IZA DP No. 13632: The Forgotten Numbers: A Closer Look at COVID-19 Non-Fatal Valuations
published in: Journal of Risk and Uncertainty, Special Issue: Valuation and Risk Perceptions of the COVID-19 Pandemic, 2020, 61(2), 155-176
Our research estimates Covid-19 non-fatal economic losses in the U.S. using detailed data on cumulative cases and hospitalizations from January 22, 2020 to July 27, 2020, from the Centers for Disease Control and Prevention (CDC). As of July 27, 2020, the cumulative confirmed number of cases was about 4.2 million with almost 300,000 of them entailing hospitalizations. Due to data collection limitations the confirmed totals reported by the CDC under-count the actual number of cases and hospitalizations in the U.S. Using standard assumptions provided by the CDC, we estimate that as of July 27, 2020, the actual number of cumulative Covid-19 cases in the U.S. is about 47 million with almost 1 million involving hospitalizations. Applying value per statistical life (VSL) and relative severity/injury estimates from the Department of Transportation (DOT), we estimate an overall non-fatal unadjusted valuation of $2.2 trillion for the U.S. with a weighted average value of about $46,000 per case.
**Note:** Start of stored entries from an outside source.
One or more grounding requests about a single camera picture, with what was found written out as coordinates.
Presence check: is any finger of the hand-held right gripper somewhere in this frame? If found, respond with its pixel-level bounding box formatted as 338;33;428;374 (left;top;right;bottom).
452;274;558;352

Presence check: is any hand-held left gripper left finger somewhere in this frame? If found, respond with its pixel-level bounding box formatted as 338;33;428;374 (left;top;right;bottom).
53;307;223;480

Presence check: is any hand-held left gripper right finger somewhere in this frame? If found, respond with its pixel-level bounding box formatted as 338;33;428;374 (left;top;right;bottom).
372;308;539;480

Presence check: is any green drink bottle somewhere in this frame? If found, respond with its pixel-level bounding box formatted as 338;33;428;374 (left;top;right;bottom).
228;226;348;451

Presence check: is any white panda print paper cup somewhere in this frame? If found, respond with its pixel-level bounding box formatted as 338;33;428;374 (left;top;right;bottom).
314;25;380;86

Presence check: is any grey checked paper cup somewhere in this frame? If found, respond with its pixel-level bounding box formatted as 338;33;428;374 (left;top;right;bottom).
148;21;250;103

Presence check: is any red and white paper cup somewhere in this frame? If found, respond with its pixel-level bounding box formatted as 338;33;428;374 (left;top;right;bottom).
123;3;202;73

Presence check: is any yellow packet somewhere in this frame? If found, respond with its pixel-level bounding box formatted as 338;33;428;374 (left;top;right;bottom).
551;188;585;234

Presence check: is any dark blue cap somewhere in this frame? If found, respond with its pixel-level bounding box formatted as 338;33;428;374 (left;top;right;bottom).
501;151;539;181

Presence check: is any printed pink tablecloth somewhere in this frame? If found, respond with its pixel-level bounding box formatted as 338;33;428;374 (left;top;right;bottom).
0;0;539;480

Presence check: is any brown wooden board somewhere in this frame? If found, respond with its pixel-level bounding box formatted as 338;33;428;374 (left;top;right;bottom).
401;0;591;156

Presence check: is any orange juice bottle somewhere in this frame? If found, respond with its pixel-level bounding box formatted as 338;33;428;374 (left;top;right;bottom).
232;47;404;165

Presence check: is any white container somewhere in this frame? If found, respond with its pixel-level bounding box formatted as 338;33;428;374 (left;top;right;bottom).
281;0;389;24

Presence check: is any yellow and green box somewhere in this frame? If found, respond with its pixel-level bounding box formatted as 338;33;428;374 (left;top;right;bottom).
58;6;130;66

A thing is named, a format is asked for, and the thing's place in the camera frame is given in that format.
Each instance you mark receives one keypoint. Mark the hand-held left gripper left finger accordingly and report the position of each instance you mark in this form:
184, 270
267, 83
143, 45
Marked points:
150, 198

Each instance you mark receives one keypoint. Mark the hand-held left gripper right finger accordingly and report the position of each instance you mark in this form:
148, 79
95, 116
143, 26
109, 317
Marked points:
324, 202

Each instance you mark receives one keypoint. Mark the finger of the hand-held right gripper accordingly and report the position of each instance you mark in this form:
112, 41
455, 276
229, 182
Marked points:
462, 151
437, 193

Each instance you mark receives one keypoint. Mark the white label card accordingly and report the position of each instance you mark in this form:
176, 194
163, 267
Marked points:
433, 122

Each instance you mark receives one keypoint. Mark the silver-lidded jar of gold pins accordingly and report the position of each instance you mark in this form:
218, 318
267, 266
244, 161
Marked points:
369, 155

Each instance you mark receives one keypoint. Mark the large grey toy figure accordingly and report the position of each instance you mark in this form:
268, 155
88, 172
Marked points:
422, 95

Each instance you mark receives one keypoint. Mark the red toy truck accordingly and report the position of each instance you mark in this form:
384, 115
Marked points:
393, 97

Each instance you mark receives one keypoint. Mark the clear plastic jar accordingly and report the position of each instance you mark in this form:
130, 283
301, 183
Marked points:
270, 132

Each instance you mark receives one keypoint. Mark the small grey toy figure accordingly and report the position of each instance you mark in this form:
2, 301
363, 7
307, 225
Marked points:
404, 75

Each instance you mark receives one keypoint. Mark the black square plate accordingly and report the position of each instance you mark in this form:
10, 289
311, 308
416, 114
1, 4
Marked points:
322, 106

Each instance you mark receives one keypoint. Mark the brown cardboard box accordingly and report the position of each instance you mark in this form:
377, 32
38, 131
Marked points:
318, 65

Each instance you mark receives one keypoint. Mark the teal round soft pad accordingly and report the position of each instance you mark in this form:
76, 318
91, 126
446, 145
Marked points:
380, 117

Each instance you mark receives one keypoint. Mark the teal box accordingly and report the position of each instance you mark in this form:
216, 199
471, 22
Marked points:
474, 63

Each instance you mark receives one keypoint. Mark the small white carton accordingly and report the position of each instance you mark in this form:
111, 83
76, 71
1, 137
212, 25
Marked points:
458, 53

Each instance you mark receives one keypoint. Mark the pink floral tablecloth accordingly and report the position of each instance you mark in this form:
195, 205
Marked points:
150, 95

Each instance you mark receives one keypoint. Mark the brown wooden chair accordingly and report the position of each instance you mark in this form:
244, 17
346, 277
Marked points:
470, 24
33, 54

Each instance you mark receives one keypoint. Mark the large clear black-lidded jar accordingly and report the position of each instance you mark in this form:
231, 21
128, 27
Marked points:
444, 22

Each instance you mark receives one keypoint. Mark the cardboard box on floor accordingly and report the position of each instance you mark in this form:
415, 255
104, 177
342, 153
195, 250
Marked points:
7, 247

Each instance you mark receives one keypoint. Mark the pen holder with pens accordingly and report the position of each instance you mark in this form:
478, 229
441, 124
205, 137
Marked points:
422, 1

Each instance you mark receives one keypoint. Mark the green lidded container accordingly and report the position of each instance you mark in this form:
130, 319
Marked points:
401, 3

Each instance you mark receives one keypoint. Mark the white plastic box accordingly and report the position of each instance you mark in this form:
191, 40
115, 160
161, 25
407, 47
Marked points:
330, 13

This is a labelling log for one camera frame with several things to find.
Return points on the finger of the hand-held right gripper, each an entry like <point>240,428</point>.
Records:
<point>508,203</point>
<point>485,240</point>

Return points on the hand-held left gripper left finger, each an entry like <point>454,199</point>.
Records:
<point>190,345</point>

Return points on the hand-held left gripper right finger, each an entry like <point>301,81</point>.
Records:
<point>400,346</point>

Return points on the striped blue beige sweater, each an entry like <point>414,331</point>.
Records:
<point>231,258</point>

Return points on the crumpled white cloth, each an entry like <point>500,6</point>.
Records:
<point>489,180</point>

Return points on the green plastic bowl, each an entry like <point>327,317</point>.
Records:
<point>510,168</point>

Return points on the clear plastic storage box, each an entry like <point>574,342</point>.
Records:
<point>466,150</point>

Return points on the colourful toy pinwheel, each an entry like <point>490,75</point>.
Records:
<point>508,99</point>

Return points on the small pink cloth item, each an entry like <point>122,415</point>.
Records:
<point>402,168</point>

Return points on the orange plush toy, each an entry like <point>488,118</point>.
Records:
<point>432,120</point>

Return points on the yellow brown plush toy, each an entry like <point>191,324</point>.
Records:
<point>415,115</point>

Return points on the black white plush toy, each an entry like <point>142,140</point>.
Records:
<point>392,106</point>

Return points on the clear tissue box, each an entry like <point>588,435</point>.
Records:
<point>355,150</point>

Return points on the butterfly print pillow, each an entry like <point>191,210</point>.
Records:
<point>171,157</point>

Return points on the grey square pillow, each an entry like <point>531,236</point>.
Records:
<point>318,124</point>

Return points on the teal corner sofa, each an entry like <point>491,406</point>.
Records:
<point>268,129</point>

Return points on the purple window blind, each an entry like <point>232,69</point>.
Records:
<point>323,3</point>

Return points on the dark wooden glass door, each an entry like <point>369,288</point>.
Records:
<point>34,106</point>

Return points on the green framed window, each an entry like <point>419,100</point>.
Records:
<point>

This is almost 40% higher than the total valuation of $1.6 trillion (using about $11 million VSL from the DOT) for all approximately 147,000 Covid-19 fatalities. We also show a variety of estimates that adjust the non-fatal valuations by the dreaded and uncertainty aspect of Covid-19, age, income, and a factor related to fatality categorization. The adjustments show current overall non-fatal valuations ranging from about $1.5 trillion to about $9.6 trillion. Finally, we use CDC forecast data to estimate non-fatal valuations through November 2020, and find that the overall cumulative valuation increases from about $2.2 trillion to about $5.7 trillion or to about 30 percent of GDP. Because of the larger numbers of cases involved our calculations imply that non-fatal infections are as economically serious in the aggregate as ultimately fatal infections.